## [The problem]
Look below for the line containing "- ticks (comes"; from there, print each line exactly up to and including the line containing "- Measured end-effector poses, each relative", and stop.

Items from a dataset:
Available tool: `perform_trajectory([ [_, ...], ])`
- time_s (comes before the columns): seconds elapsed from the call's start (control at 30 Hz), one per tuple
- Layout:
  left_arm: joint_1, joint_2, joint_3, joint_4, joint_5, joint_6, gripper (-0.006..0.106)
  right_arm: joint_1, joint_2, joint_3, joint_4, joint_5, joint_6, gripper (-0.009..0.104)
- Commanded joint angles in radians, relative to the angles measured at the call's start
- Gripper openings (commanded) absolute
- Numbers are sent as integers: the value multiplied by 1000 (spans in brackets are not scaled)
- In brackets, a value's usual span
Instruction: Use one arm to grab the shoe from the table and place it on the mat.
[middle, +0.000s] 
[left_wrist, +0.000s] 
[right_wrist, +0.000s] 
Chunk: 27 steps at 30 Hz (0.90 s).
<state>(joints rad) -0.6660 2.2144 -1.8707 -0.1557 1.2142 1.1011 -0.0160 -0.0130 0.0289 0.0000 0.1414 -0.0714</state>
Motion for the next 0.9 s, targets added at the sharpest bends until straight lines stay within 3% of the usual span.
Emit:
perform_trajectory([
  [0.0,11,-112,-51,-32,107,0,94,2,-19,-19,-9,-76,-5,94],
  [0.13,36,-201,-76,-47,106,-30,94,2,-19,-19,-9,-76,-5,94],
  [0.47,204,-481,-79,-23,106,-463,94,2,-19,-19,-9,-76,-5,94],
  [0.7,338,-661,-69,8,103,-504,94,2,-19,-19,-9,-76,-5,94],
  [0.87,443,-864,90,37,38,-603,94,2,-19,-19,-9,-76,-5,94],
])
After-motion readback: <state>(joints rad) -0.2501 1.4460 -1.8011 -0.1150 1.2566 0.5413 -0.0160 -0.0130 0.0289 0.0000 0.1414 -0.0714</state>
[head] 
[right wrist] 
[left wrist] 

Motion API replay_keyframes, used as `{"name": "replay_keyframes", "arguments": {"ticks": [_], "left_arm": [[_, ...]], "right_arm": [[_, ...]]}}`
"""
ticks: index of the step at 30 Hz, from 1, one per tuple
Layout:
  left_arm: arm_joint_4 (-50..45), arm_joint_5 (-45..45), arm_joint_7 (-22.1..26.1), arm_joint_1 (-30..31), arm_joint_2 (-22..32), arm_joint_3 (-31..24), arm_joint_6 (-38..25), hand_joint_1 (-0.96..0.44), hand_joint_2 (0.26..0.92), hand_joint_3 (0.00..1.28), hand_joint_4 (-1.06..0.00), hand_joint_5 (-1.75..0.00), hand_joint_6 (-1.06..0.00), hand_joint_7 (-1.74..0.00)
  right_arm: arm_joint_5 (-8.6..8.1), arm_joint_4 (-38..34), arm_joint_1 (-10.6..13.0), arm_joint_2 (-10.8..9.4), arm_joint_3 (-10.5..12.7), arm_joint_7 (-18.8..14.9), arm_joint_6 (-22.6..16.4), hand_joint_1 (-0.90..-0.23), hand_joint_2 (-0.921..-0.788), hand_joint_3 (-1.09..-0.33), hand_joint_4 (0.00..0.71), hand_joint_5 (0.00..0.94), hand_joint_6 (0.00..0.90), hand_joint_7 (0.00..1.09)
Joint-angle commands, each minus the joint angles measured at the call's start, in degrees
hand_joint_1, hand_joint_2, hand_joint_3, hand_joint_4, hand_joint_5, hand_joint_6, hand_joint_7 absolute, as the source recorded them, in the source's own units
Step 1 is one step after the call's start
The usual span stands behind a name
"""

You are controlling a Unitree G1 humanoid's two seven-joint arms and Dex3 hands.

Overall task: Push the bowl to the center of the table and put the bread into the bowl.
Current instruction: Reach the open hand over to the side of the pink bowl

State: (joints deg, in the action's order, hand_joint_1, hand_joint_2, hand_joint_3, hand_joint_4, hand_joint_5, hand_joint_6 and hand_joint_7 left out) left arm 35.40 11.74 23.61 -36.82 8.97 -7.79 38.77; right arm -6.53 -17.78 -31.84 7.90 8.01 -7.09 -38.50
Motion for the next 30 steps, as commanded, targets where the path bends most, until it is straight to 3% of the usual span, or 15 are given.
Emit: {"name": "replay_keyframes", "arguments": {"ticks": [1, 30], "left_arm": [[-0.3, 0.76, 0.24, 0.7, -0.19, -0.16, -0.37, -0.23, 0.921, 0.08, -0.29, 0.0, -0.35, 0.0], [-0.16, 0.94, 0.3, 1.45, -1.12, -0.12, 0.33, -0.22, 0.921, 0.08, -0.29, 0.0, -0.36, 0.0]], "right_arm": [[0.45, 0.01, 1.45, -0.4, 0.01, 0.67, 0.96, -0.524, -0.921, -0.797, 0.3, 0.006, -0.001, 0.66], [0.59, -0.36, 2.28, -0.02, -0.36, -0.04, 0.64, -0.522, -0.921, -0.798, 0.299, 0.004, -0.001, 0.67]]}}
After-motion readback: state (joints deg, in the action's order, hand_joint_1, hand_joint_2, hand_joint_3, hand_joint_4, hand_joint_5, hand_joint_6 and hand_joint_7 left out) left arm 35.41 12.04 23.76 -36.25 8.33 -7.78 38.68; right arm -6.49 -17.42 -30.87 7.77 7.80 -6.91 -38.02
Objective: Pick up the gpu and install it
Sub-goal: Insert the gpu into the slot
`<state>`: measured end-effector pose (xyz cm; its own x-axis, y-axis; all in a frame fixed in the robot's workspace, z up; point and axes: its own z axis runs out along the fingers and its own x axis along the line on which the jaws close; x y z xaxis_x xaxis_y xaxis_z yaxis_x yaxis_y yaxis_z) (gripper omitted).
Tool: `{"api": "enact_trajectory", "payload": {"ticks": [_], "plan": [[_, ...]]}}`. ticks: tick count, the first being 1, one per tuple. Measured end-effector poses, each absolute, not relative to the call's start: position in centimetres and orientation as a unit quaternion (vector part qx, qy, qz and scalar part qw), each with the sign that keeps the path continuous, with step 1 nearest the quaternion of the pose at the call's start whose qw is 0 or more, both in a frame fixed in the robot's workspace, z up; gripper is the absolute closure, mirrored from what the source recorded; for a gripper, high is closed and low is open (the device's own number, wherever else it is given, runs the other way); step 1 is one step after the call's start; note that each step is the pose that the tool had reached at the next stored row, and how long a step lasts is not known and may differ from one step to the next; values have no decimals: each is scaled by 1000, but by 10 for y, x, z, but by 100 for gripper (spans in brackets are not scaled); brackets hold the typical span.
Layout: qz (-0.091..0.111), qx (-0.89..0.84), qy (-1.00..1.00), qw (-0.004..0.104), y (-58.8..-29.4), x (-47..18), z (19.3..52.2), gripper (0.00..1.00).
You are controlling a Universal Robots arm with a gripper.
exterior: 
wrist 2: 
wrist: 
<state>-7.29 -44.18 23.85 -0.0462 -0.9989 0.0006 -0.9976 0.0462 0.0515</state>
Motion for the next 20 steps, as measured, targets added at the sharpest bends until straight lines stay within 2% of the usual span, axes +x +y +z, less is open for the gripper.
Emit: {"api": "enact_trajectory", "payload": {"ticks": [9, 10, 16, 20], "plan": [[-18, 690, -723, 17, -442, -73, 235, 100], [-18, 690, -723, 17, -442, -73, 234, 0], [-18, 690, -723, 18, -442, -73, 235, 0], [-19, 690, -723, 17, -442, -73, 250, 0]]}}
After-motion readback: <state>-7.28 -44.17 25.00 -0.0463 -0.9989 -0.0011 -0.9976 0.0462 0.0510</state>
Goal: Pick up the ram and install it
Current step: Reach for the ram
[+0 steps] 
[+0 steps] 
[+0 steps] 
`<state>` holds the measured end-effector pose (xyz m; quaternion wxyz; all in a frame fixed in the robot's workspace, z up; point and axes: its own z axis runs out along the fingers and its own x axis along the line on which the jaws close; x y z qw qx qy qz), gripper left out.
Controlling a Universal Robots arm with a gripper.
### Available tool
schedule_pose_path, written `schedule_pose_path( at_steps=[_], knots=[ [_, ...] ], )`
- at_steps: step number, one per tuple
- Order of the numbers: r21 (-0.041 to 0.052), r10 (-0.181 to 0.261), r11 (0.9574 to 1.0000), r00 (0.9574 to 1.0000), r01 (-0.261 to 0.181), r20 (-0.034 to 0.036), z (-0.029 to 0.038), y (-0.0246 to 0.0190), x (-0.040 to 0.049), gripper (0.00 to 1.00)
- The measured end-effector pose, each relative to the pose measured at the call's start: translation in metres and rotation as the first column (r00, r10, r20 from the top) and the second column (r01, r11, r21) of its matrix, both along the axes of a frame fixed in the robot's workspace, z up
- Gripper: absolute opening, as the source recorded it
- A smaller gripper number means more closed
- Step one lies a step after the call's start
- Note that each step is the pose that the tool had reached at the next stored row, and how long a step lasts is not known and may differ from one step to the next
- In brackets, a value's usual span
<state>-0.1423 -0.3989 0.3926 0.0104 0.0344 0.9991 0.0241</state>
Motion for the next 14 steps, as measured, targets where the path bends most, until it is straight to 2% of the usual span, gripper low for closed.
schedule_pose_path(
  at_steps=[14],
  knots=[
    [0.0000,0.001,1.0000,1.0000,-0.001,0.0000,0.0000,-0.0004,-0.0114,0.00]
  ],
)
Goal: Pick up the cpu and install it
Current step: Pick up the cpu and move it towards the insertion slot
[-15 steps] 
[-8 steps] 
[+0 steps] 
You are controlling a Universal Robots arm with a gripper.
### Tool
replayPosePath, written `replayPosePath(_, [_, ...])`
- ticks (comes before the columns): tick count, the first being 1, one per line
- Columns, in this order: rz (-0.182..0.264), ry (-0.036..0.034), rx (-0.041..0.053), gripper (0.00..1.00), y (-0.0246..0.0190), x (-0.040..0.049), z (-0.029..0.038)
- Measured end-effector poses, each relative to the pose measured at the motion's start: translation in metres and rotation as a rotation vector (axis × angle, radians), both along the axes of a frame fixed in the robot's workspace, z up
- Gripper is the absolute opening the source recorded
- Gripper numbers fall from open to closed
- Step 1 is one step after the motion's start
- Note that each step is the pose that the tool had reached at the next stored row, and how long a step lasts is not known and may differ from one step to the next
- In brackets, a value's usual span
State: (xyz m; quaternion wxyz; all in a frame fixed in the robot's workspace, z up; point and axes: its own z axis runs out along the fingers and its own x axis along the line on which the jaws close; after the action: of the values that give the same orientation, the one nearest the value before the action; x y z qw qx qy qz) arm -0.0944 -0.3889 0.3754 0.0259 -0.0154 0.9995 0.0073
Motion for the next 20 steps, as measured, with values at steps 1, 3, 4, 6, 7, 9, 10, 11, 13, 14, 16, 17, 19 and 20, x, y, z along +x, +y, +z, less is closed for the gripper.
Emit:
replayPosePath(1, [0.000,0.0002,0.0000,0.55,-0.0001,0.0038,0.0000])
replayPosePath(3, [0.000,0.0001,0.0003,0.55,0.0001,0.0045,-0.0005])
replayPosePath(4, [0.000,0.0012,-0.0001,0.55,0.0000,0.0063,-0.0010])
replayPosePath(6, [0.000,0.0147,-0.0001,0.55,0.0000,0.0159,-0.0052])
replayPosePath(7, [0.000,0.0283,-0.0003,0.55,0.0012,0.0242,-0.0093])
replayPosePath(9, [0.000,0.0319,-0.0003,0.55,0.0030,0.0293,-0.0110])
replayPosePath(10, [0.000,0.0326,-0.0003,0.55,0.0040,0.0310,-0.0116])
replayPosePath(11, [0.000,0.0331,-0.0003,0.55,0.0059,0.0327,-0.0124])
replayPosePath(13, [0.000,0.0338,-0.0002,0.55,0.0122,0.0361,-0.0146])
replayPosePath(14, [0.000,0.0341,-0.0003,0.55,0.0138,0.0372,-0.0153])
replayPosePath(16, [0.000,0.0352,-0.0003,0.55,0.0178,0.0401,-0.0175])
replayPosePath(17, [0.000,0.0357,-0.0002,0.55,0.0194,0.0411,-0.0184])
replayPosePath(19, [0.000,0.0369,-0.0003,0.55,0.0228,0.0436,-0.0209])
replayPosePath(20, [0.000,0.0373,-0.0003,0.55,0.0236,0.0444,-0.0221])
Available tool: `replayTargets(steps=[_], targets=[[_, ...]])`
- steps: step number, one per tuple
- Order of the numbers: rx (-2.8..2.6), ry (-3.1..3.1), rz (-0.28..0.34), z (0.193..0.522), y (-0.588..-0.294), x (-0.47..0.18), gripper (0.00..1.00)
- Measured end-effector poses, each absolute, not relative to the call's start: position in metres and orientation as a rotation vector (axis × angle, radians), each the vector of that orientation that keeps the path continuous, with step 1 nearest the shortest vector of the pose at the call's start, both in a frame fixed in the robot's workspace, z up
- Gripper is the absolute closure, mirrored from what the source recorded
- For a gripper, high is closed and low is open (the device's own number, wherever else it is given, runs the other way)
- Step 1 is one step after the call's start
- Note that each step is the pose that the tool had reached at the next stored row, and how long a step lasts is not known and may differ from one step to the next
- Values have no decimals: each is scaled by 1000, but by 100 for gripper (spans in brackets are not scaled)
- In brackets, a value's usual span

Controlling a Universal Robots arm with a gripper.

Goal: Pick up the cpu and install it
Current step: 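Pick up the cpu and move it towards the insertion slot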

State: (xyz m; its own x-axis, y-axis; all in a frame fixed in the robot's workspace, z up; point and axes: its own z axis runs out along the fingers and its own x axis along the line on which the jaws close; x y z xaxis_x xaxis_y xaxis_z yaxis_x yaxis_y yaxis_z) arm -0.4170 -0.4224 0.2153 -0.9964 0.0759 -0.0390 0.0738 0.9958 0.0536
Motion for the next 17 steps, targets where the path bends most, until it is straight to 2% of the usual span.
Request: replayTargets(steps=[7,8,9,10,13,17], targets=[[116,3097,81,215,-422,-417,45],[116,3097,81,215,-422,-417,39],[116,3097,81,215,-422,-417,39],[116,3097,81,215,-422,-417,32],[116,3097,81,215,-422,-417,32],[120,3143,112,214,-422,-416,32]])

## [Finished exercise]
- ticks (comes before the columns): tick count, the first being 1, one per line
- Columns, in this order: rz (-0.182..0.264), ry (-0.036..0.034), rx (-0.041..0.053), gripper (0.00..1.00), y (-0.0246..0.0190), x (-0.040..0.049), z (-0.029..0.038)
- Measured end-effector poses, each relative to the pose measured at the motion's start: translation in metres and rotation as a rotation vector (axis × angle, radians), both along the axes of a frame fixed in the robot's workspace, z up

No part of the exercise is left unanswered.